> Exercise prompt
How many lines in the material below include the word "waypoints"? Give only the number.

> Data excerpts
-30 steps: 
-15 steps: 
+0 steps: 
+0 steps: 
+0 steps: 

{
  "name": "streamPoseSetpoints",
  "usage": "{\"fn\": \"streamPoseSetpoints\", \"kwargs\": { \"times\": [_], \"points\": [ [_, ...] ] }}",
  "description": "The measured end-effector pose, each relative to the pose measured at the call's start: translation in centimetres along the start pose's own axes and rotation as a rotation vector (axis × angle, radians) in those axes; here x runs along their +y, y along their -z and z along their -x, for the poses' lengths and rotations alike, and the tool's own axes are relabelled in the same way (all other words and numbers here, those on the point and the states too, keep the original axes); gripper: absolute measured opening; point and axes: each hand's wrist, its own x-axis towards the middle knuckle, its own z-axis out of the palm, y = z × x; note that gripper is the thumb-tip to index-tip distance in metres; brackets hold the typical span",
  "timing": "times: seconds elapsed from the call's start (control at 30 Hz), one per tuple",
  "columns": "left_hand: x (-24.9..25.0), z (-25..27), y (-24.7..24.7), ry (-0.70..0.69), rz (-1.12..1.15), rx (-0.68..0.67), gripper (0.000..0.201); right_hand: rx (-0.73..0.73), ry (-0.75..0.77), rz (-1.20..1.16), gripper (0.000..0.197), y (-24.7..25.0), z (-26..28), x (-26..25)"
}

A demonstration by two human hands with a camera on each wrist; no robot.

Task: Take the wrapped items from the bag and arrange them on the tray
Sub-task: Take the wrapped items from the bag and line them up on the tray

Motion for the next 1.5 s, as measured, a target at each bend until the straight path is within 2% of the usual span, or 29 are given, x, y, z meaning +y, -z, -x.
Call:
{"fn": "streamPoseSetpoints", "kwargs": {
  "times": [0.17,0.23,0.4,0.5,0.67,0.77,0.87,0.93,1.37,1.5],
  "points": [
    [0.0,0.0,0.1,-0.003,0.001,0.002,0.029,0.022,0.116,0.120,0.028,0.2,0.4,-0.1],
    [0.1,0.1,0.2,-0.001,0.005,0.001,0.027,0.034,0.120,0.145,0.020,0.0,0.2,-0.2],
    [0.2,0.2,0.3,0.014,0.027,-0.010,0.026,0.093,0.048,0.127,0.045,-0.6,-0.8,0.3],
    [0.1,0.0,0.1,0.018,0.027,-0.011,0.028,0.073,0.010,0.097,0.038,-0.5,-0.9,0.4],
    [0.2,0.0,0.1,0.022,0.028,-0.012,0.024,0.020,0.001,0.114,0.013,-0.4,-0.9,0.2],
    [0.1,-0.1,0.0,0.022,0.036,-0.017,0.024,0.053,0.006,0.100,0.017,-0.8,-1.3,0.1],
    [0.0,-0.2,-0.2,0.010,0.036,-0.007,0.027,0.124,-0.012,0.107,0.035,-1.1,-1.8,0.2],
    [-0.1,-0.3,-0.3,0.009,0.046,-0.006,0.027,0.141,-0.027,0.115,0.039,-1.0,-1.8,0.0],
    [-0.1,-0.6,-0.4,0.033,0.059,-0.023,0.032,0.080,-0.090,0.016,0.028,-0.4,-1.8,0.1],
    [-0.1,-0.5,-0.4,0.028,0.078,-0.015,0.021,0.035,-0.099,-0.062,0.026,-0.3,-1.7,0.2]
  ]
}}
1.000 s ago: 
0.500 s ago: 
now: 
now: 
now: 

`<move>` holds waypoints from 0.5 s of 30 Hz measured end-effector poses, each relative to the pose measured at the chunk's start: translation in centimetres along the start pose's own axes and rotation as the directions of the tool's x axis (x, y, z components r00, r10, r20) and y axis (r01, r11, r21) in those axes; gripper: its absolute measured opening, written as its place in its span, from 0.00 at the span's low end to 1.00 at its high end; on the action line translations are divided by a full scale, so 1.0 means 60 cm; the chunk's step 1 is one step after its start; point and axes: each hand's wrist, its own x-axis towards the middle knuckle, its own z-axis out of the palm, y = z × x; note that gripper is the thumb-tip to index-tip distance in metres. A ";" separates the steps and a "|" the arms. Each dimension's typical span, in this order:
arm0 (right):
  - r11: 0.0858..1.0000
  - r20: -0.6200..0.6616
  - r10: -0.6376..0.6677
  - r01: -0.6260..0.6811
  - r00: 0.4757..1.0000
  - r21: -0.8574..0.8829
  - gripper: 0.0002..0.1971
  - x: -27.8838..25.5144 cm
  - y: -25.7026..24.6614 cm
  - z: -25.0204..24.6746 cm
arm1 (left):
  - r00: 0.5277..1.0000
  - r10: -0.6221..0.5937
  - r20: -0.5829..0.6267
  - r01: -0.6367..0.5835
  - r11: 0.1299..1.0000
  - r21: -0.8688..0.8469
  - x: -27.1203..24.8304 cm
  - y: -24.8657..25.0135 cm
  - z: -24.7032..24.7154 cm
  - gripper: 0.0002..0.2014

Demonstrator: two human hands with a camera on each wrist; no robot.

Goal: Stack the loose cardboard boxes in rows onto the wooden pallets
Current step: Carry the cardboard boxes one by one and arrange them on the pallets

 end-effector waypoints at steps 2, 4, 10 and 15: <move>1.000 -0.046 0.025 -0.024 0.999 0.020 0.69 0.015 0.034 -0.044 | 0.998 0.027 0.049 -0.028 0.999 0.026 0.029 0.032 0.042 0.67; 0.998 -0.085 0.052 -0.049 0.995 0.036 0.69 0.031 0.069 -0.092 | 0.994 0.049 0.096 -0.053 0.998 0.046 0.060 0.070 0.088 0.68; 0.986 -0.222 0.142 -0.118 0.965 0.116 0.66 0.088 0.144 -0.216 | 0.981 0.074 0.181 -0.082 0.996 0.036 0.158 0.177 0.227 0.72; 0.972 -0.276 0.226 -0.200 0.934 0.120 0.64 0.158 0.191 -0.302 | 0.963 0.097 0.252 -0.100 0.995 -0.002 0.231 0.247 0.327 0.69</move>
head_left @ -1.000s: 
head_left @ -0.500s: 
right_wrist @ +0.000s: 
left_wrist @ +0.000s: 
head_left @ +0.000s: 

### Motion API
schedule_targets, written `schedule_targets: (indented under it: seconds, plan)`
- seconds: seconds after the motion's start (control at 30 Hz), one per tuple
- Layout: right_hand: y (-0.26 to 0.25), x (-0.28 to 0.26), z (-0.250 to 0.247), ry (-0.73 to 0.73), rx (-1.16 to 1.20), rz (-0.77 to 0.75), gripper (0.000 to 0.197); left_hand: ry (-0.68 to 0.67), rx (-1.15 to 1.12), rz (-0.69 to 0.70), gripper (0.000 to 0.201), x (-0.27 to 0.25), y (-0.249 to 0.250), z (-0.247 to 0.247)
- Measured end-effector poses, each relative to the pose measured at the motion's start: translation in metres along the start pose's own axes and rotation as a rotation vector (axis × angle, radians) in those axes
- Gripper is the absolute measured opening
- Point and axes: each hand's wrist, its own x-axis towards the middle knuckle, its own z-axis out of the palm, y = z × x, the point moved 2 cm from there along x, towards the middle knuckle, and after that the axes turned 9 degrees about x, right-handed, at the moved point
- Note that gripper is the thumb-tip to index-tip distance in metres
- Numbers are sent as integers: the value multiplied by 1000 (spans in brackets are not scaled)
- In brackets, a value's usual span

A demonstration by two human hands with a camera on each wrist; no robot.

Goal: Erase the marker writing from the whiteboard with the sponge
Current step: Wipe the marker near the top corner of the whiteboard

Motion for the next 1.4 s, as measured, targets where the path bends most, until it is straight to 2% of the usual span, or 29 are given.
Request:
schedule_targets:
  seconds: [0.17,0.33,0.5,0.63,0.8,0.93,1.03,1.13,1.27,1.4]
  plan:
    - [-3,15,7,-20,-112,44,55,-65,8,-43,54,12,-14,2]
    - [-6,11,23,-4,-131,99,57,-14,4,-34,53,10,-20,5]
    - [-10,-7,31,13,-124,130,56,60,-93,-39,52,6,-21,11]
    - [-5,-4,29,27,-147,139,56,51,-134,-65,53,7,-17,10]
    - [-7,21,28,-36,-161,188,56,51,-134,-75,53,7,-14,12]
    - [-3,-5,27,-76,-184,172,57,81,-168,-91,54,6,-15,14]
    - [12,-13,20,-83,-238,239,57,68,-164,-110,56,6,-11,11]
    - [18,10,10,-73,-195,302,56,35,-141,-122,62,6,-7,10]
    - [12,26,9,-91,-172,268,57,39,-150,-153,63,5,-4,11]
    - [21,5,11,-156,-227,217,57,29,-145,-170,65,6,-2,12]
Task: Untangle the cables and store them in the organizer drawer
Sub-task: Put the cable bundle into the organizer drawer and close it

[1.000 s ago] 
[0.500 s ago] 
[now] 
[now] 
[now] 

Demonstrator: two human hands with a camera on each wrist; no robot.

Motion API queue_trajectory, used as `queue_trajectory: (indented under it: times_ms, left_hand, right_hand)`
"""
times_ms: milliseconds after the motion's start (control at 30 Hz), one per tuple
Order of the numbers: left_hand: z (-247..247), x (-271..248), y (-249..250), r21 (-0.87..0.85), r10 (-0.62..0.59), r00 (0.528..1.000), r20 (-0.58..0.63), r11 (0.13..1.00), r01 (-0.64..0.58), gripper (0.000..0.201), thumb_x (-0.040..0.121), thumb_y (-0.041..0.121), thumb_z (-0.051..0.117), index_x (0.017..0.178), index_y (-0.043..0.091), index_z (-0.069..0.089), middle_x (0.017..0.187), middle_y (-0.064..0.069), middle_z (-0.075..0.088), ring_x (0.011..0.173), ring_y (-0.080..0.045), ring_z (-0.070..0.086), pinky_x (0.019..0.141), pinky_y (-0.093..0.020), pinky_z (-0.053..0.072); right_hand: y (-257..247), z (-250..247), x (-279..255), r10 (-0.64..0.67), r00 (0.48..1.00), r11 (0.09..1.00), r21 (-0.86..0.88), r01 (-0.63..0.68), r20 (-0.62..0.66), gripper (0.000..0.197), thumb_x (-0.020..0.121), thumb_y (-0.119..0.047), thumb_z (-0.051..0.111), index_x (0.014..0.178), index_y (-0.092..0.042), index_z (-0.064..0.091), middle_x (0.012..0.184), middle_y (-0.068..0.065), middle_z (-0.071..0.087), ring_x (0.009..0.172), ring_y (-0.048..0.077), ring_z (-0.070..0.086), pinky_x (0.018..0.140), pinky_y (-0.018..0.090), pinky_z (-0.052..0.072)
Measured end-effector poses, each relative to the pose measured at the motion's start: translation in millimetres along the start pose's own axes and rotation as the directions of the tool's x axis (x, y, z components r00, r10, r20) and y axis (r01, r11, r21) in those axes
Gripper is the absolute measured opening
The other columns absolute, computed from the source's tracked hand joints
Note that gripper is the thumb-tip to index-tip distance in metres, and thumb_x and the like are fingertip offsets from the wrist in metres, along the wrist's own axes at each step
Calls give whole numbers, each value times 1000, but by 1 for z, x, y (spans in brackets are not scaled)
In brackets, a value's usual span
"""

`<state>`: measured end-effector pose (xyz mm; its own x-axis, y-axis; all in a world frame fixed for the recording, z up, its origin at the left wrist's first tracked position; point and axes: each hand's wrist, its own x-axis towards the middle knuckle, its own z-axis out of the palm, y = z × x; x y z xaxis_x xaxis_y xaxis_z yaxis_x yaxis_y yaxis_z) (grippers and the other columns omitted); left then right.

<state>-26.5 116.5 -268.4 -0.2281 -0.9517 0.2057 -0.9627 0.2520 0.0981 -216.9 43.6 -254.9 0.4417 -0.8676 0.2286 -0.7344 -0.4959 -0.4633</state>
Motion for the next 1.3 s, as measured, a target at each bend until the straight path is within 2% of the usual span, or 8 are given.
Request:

> Solution to the problem
2